Linux blk-mq I/O Scheduler Selection Playbook (none vs mq-deadline vs BFQ vs Kyber)

Date: 2026-03-17
Category: knowledge

Why this matters

On modern Linux, storage performance failures are often tail-latency problems, not average-throughput problems.

Wrong scheduler choice can look like:

p99 write spikes during mixed read/write load,
noisy-neighbor latency blowups on shared disks,
"fast NVMe" that still feels jittery under bursty sync writes.

The right choice is workload-specific. This playbook is a practical way to choose, test, and roll out safely.

1) Quick mental model

With blk-mq, each device can use a pluggable scheduler per block queue.

Common options you’ll see in /sys/block/<dev>/queue/scheduler:

none: minimal software reordering.
mq-deadline: deadline-style fairness/latency control.
bfq: bandwidth-fairness + interactive latency focus.
kyber: latency-target driven throttling (if available in your kernel build).

The active scheduler is the one in brackets.

2) Fast decision matrix

A) NVMe / SSD, single-tenant, throughput-first

Start with: none

Why:

device firmware + hardware queues already do heavy lifting,
lowest scheduler overhead path,
often best baseline for simple high-IOPS pipelines.

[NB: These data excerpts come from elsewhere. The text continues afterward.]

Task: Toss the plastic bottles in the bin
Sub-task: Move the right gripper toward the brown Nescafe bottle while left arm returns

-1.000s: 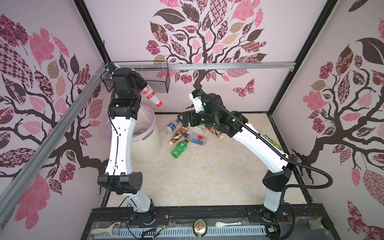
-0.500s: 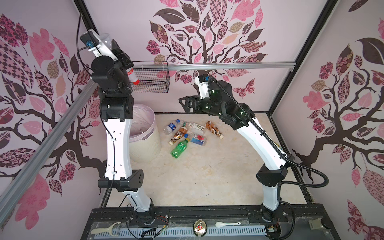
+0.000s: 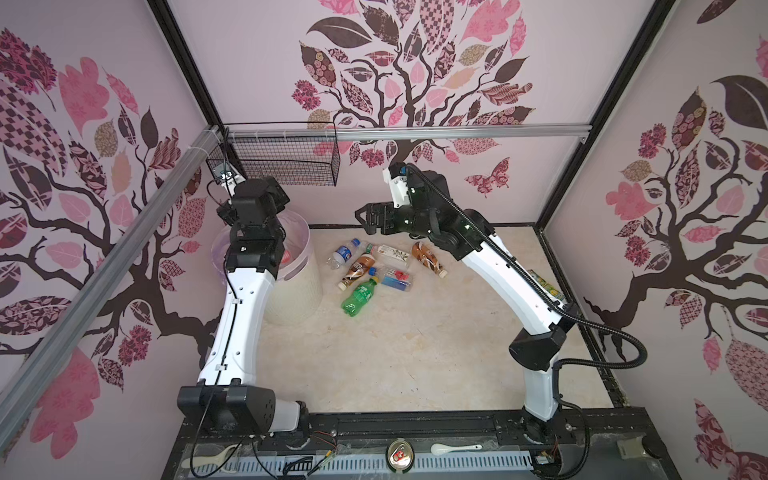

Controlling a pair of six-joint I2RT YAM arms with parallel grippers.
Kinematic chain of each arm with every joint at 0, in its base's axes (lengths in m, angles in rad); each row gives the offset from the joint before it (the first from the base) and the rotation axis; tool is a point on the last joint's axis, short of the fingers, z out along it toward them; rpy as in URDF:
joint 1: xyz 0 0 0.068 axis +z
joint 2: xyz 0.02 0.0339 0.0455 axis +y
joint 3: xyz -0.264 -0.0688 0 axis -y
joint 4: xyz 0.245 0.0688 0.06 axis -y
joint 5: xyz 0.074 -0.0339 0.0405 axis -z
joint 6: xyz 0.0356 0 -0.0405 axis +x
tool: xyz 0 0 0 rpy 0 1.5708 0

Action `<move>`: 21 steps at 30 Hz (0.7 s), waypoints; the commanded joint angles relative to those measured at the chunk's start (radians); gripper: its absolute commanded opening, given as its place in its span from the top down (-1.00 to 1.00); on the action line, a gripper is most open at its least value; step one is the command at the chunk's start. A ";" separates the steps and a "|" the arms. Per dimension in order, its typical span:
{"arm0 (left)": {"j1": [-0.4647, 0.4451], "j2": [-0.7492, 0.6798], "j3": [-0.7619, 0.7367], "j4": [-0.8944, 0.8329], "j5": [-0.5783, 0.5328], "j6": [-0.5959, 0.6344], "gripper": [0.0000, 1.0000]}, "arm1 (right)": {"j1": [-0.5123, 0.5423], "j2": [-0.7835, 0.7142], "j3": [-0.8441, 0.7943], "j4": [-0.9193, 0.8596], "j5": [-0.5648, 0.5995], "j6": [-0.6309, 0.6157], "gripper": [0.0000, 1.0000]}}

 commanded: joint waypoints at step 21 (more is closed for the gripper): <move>-0.216 0.015 0.240 -0.097 0.156 -0.100 -0.96 | -0.067 -0.196 -0.294 0.092 0.007 0.072 -0.99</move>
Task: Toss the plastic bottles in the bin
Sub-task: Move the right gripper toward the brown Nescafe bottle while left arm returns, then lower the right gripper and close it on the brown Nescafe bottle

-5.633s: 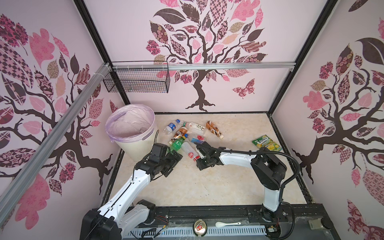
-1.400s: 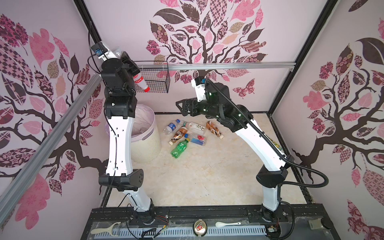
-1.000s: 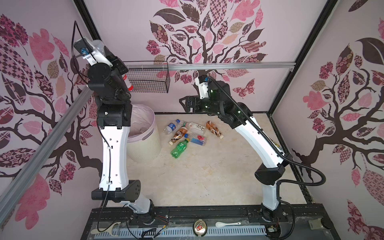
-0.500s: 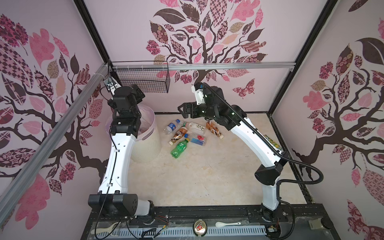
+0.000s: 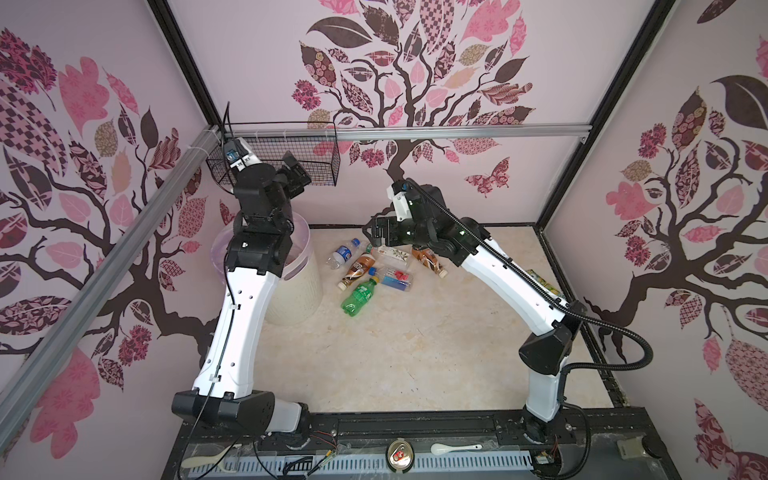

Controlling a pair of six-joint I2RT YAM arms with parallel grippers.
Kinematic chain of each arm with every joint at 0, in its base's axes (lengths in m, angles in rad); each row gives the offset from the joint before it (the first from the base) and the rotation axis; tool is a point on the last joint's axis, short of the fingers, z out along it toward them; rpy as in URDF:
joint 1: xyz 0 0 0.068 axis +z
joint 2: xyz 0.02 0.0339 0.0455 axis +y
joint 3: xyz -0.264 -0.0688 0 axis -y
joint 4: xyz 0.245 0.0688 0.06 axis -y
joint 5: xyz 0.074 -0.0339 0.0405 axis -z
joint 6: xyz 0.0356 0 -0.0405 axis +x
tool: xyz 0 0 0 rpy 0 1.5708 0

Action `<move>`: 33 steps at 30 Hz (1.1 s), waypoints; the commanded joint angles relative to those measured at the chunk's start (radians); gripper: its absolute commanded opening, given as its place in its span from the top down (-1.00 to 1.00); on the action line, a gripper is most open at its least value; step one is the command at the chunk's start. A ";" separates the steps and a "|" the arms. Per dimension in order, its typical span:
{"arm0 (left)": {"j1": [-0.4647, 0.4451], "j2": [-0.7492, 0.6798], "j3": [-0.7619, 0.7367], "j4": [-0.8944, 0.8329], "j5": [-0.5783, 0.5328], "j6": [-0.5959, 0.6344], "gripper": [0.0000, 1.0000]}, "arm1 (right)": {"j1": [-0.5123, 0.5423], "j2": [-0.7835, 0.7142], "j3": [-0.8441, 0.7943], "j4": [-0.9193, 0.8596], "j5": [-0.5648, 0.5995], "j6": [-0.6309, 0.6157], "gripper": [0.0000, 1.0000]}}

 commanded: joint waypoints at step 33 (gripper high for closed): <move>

B) NVMe / SSD, mixed read+sync-write with tail SLOs

Start with: mq-deadline

Why:

explicit starvation control (writes_starved),
tunable read/write expiry windows,
generally better predictability than pure none under contention.

C) Multi-tenant/shared host where fairness matters

Start with: mq-deadline (server), bfq (desktop/interactive-heavy)

Why:

mq-deadline: lighter and predictable for servers,
bfq: stronger fairness and responsiveness at cost of extra CPU overhead.

D) Desktop/workstation interactivity under heavy background I/O

Start with: bfq

Why:

designed to protect interactive responsiveness and soft real-time behavior.

E) You need latency targets as explicit knobs and Kyber is available

Try: kyber

Why:

direct read/sync-write latency targets (read_lat_nsec, write_lat_nsec).

Caveat: validate carefully in your kernel/distros; operational ecosystem is usually richer around none/mq-deadline.

3) Discovery commands (5 minutes)

# 1) list scheduler choices + current one
cat /sys/block/<dev>/queue/scheduler

# 2) rotational hint (1=HDD, 0=non-rotating)
cat /sys/block/<dev>/queue/rotational

# 3) queue depth-ish context
cat /sys/block/<dev>/queue/nr_requests

# 4) current i/o pressure and latency view (user-space)
iostat -x 1

Temporary switch (until reboot):

echo mq-deadline | sudo tee /sys/block/<dev>/queue/scheduler

4) Baseline-first policy (don’t tune blind)

For each candidate scheduler, collect the same KPI bundle:

read/write p50/p95/p99 latency,
throughput (MB/s, IOPS),
CPU overhead,
queue depth and saturation (%util, await/service trends),
application SLO metrics (not just fio numbers).

Run at least 3 load shapes:

read-heavy,
mixed read/write,
bursty sync-write + background scan (tail killer scenario).

Rule: if improvement appears only in synthetic throughput but hurts app p99, reject it.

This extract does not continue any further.